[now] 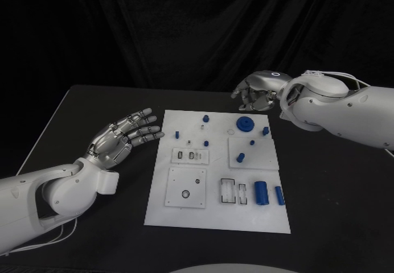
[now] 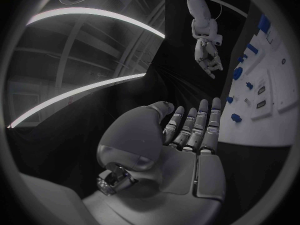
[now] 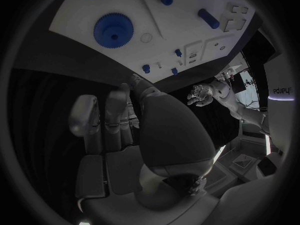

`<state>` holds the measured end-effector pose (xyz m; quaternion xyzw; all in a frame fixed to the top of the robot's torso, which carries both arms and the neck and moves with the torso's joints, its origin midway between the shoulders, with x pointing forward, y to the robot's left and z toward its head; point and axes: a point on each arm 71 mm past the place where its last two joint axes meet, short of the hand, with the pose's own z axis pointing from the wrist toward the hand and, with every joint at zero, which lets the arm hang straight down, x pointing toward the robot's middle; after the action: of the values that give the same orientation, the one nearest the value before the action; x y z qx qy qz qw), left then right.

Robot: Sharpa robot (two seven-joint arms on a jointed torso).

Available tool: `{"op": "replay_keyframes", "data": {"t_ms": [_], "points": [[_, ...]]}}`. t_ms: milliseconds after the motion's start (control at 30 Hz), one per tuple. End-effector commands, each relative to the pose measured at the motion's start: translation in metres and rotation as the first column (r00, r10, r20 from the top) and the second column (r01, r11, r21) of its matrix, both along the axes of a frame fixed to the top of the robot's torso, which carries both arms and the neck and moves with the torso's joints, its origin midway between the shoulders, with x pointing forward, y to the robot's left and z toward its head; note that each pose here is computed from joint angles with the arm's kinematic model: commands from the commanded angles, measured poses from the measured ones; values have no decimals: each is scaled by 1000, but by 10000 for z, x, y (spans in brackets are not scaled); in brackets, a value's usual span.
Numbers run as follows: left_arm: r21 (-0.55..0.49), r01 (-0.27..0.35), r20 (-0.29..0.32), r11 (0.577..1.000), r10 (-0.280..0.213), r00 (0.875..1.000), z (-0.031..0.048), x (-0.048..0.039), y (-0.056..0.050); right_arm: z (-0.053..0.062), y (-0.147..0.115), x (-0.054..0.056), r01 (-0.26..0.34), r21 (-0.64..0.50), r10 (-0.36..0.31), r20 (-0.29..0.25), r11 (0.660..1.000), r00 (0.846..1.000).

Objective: Assemble the parts on the task board

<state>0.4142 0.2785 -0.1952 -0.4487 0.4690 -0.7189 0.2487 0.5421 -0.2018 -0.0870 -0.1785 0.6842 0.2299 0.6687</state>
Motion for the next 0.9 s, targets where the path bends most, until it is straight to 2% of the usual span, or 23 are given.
{"op": "replay_keyframes", "data": {"t_ms": [33, 267, 500, 900], "points": [[-78, -46, 102, 996, 54, 993, 96, 3, 34, -59, -92, 9, 89, 8, -88, -86, 996, 992], [-81, -38, 100, 996, 46, 994, 92, 9, 16, -175, -258, 14, 153, 13, -151, -127, 988, 980], [-80, -38, 99, 996, 46, 994, 89, 11, 21, -232, -349, -18, 137, 22, -135, -92, 990, 987], [-81, -35, 99, 996, 43, 994, 84, 23, 19, -336, -389, -77, 108, -52, -110, -35, 993, 993]]}}
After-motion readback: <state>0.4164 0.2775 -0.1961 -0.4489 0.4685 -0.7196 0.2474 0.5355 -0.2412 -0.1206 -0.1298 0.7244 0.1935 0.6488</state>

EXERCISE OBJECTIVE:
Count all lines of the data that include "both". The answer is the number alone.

EXERCISE RESULT:
2